In 1988 founded his own band The Healers, and then surprised everyone when he moved to Portland, Ore., to join Modest Mouse in 2006, and again when he left them to join The Cribs in 2008.

This February, he released The Messenger, his first solo album in a decade.

You’ve called this record The Messenger. What’s the message?

This record is inspired by my impressions of the world I’ve grown up in and where I’m at in my life now. If there is a theme to what I’m writing about, it’s how some of the things that I worked out when I was young don’t necessarily need to be worked out again. One hopes that the payoff from getting older is getting wiser but still, there are some things that I learned in my teenage years, that I got right the first time. Maybe people in my own age group feel the same way and you realize that you’re not entirely different from your younger self in some matters. I think young people grasp things and shouldn’t doubt that they have. This kind of notion corrupts us from the start.

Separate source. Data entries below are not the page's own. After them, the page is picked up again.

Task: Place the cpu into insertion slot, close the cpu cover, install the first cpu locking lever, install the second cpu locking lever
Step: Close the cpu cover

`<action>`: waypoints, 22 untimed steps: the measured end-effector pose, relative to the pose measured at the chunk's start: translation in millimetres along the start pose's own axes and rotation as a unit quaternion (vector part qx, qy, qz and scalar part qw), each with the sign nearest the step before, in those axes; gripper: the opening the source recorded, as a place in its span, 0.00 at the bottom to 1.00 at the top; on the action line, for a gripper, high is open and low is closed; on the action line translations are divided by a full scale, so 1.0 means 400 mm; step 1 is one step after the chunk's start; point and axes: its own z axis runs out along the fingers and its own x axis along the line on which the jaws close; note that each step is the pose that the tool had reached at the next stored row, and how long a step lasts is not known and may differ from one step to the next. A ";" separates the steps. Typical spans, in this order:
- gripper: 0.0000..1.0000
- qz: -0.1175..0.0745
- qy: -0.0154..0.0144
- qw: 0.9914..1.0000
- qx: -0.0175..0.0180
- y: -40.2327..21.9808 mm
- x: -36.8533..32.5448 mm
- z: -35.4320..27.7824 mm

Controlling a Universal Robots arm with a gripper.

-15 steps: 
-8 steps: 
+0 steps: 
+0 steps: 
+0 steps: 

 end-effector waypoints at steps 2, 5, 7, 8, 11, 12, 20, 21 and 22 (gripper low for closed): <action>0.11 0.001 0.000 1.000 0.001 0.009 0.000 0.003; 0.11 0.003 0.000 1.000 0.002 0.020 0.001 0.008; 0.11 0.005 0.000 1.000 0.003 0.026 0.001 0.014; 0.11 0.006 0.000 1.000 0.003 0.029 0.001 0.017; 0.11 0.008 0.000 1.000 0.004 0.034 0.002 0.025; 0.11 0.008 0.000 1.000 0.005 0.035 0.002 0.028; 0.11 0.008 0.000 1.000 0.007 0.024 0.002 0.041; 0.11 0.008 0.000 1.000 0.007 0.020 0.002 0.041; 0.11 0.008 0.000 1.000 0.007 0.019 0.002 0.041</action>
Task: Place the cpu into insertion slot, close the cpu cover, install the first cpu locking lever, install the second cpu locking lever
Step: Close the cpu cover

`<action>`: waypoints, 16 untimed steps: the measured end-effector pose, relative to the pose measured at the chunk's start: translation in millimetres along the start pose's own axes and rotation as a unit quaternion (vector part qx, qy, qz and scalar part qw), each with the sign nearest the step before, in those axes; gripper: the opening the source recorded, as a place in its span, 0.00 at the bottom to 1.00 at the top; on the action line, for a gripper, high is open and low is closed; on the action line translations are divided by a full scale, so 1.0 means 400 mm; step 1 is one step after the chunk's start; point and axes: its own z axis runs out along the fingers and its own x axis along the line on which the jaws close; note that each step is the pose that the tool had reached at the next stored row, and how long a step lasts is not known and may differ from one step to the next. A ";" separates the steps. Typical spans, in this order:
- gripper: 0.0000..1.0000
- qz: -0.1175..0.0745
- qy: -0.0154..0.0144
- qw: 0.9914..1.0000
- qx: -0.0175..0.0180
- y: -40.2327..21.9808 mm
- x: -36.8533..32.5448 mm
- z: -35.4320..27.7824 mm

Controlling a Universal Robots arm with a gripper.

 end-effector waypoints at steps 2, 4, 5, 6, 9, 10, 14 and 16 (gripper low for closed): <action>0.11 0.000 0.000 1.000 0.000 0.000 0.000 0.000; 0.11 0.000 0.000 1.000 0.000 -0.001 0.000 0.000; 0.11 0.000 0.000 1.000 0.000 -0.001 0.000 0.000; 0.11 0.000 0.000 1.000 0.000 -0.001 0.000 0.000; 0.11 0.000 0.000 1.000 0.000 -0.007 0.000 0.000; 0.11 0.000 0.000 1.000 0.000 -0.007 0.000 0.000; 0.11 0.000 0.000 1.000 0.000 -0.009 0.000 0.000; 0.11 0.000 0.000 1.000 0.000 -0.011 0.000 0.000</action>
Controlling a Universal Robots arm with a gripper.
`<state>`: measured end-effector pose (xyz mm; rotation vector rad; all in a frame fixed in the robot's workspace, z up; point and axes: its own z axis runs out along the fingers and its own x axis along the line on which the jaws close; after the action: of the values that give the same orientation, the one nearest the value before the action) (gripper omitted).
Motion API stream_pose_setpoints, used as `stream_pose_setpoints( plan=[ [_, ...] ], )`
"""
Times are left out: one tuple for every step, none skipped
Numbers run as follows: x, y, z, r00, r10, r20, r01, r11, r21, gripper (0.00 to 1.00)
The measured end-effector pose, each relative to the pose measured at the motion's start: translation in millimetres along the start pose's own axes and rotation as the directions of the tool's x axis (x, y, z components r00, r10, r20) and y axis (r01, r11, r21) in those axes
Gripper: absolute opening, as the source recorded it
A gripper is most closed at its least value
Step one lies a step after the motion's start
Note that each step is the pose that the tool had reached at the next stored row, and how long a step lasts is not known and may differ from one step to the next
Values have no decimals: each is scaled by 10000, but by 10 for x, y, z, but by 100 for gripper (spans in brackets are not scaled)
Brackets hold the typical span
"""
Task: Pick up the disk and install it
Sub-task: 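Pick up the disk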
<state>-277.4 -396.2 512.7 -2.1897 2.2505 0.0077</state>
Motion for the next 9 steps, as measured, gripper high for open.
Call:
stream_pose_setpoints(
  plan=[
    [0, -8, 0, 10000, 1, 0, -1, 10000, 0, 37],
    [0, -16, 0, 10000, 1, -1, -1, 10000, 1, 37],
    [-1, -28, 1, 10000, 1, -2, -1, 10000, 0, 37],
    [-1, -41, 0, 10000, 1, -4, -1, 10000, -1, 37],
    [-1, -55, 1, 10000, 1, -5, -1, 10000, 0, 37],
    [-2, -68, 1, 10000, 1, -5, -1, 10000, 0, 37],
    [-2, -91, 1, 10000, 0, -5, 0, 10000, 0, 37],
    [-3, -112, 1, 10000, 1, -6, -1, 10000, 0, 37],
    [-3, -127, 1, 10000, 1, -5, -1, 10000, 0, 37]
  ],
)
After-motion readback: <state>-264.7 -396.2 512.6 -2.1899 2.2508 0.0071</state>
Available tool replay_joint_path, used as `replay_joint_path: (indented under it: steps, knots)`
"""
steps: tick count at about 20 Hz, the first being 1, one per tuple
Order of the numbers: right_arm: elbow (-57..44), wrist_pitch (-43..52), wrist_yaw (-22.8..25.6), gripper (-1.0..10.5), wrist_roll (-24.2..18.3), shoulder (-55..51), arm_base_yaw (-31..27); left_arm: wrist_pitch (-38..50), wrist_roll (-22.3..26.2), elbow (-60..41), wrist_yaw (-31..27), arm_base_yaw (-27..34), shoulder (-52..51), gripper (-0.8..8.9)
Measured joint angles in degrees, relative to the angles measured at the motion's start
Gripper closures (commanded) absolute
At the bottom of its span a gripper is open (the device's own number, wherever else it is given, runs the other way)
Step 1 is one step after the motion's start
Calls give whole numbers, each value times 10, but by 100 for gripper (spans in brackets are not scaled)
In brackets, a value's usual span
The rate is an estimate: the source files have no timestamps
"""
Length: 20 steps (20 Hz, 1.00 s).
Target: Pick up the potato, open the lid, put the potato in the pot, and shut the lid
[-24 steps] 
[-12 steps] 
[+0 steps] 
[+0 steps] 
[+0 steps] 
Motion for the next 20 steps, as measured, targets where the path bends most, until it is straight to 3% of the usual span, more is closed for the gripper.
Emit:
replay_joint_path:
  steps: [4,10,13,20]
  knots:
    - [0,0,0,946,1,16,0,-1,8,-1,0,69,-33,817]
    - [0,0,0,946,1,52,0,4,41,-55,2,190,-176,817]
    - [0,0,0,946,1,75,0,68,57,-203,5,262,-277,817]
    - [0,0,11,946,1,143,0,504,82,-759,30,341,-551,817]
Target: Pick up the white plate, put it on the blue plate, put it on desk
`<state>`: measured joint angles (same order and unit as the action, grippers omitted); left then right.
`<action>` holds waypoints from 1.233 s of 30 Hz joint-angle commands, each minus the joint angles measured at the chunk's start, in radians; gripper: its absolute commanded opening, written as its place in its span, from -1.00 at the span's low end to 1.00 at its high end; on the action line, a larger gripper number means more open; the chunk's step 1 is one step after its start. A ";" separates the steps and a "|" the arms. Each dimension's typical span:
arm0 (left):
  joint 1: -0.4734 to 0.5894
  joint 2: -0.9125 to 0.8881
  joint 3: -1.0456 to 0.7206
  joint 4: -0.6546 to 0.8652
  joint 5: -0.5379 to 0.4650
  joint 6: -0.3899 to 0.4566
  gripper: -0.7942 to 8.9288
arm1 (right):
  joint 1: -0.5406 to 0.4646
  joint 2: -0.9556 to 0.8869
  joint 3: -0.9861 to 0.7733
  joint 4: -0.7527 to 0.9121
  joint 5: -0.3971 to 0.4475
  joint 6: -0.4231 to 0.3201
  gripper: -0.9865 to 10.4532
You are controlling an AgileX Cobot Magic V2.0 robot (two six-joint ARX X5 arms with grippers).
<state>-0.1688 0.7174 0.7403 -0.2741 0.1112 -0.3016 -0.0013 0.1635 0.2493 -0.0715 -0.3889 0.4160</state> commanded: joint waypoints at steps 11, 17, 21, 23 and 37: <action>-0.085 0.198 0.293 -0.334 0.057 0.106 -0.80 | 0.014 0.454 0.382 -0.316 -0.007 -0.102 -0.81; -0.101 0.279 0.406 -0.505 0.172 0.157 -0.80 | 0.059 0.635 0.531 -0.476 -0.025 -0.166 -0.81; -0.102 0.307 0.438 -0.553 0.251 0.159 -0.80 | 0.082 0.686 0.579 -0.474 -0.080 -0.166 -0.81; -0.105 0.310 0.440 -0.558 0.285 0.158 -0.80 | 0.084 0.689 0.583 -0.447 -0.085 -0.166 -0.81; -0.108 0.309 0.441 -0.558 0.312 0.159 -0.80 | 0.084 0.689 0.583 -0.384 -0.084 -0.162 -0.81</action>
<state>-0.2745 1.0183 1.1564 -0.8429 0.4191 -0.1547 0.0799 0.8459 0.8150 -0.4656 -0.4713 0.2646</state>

What is the most profound thing that you discovered about yourself in doing this album?

Looking back, my prerogative to go off the beaten track and get away from habitual kinds of patterns. I like that I’m someone who is, by nature, very searching. It’s good when you actually realize that the search is the important thing and that the actual end result isn’t going to matter. As it is, I don’t mind if I never find what I was searching for.

Part of your searching refers to modern technology.

I am blown away with technology that allows me to research the geography of Montana or the causes of the Czech Revolution. All of these things are accessible in a whimsical, instantaneous library. But even so, I had realization that we have an entire spectrum of instant information that we really don’t need, but we’ve gotten used to accessing. We can find out anything we need about anything and everything, but in the end, how about being OK with mystery?

Mystery has always been a theme of yours. In 2000, you joined Modest Mouse because you wanted to figure out their mystery. Were you able to?

I’ve got a good insight into how that situation was working. Maybe because I’m an outsider. But then, I became very much an insider and part of the family. I’ve been in bands since I was 14 or 15, and one thing I know about is the chemistry in bands: when it’s special and when it’s not working. That particular group of people at that time had amazing chemistry and all six individuals had a very interesting part to play.

Do you find it easy to write lyrics?

I have to take the business of it seriously and I realize that you have to be somebody entirely living life as a poet, which, in my case, I hadn’t been. If you’re fronting a band, you can’t be shooting off in a garret by a lake somewhere, which I would have liked, but there comes a time when you mentally have to do that. I guess what I’m saying is that you’ve got to get rid of all the distractions and allow yourself to take back on some of the responsibilities of being in a band. You have to respect it and make it the thing that’s at the forefront of your time. We’re out on tour now and I’m doing a lot of promotion for the record, but the heart really wants to write a new song.